Art. 3.Bij ontstentenis van een collectieve arbeidsovereenkomst waarbij de aangelegenheid bedoeld in artikel 2 geregeld wordt, gesloten in de schoot van een paritair orgaan en neergelegd ter griffie van de algemene directie van de collectieve arbeidsbetrekkingen van de Federale Overheidsdienst Werkgelegenheid, Arbeid en Sociaal Overleg op 1 oktober 2005, kan de procedure op ondernemingsvlak gevolgd worden volgens de procedures bepaald in de artikelen 4 en 5 van dit besluit.

Art. 4.Indien er een vakbondsafvaardiging bestaat, worden de verhoging bedoeld in artikel 2, evenals de voorwaarden en de nadere regelen ervan, vastgesteld voor de werknemers voor wie deze vakbondsafvaardiging bevoegd is, door een collectieve arbeidsovereenkomst, in de zin van de wet van 5 december 1968, gesloten tussen de werkgever en alle in de schoot van de vakbondsafvaardiging vertegenwoordigde organisaties.

Deze collectieve arbeidsovereenkomst moet door het bevoegd paritair orgaan goedgekeurd worden.

Art. 5.Indien er geen vakbondsafvaardiging bestaat die bevoegd is voor de betrokken werknemers, worden de verhoging bedoeld in artikel 2 evenals de voorwaarden en de nadere regelen ervan, vastgesteld volgens de procedure bepaald in de artikelen 11 en 12 van de wet van 8 april 1965 tot instelling van de arbeidsreglementen, en vervolgens ter goedkeuring voorgelegd aan het bevoegd paritair orgaan.

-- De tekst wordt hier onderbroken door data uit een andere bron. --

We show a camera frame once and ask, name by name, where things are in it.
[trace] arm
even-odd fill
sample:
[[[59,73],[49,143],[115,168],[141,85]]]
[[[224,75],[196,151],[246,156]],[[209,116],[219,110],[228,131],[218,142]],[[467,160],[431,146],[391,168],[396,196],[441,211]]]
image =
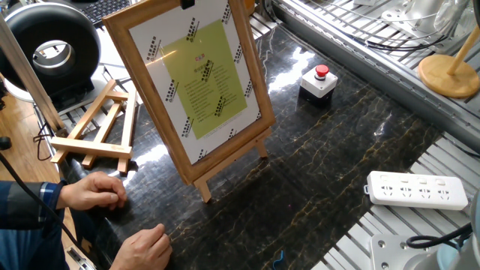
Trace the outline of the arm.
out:
[[[59,194],[65,182],[25,183],[51,209],[56,208]],[[0,229],[35,230],[50,228],[53,222],[42,209],[16,182],[0,181]]]

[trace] marble surface
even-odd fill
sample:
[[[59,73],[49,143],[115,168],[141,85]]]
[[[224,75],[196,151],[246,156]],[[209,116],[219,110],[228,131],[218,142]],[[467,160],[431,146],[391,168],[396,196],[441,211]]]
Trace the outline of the marble surface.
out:
[[[182,184],[140,106],[130,172],[119,175],[118,161],[109,158],[97,159],[93,169],[119,177],[129,196],[121,211],[88,213],[100,257],[113,260],[126,238],[163,223],[174,250],[169,269],[271,269],[281,251],[277,269],[309,269],[370,208],[363,193],[368,173],[406,171],[440,135],[282,27],[257,47],[277,119],[265,141],[268,159],[254,150],[238,159],[208,182],[212,200],[204,204],[193,186]],[[298,98],[302,74],[318,64],[339,78],[324,107]],[[120,143],[122,122],[107,141]],[[69,182],[90,173],[82,158],[71,154],[61,164]]]

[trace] folded wooden easel
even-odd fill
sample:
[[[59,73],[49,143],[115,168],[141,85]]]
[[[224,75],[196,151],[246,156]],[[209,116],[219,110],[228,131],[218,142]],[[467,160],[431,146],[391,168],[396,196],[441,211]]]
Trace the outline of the folded wooden easel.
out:
[[[62,162],[68,152],[75,152],[86,154],[82,165],[87,169],[92,167],[92,164],[97,156],[104,156],[118,158],[118,171],[121,173],[126,173],[128,171],[128,161],[133,155],[130,143],[134,127],[135,100],[137,97],[137,90],[133,90],[130,93],[123,93],[119,91],[113,91],[115,87],[116,81],[113,79],[106,84],[105,88],[87,109],[85,115],[83,115],[67,138],[52,138],[52,146],[58,150],[52,157],[51,161],[53,163]],[[108,112],[108,115],[106,116],[93,142],[87,142],[79,139],[89,122],[94,118],[105,101],[109,99],[114,100],[115,102]],[[127,101],[127,109],[125,110],[121,145],[105,143],[104,141],[113,126],[113,122],[122,108],[123,101]]]

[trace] hand
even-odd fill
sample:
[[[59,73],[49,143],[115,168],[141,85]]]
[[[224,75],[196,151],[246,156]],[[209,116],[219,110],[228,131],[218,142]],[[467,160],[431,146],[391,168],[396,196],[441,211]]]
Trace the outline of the hand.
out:
[[[172,254],[165,226],[143,229],[123,242],[110,270],[163,270]]]
[[[108,176],[104,172],[94,172],[75,184],[64,186],[60,190],[57,209],[70,207],[75,210],[88,210],[94,206],[123,207],[127,201],[127,192],[120,179]]]

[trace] easel leg
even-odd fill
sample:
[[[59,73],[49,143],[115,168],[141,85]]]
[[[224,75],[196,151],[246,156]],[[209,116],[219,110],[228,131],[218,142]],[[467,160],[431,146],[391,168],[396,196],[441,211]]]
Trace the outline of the easel leg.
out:
[[[207,181],[195,181],[193,183],[195,188],[198,188],[200,191],[200,195],[202,195],[202,199],[204,203],[208,203],[209,200],[212,198],[212,195],[210,194],[209,186],[207,185]]]
[[[258,150],[261,158],[267,158],[269,156],[269,153],[267,153],[267,148],[265,147],[265,144],[263,144],[263,140],[256,144],[256,150]]]

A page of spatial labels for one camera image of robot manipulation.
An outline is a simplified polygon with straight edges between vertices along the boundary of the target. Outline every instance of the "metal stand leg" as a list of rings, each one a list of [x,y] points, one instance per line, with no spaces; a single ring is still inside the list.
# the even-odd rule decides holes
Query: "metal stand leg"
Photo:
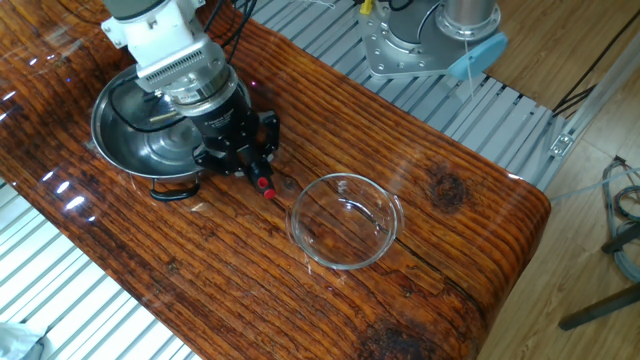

Art. 6.Dit besluit treedt in werking de dag waarop het in het Belgisch Staatsblad wordt bekendgemaakt.

Art. 7.Onze Minister van Werk is belast met de uitvoering van dit besluit.

Gegeven te Brussel, 19 september 2005.

ALBERT Van Koningswege : De Minister van Werk, Mevr. F. VAN DEN BOSSCHE _______ Nota's (1)Verwijzingen naar het Belgisch Staatsblad : Wet van 16 maart 1971, Belgisch Staatsblad van 30 maart 1971.

Wet van 3 juli 2005, Belgisch Staatsblad van 19 juli 2005.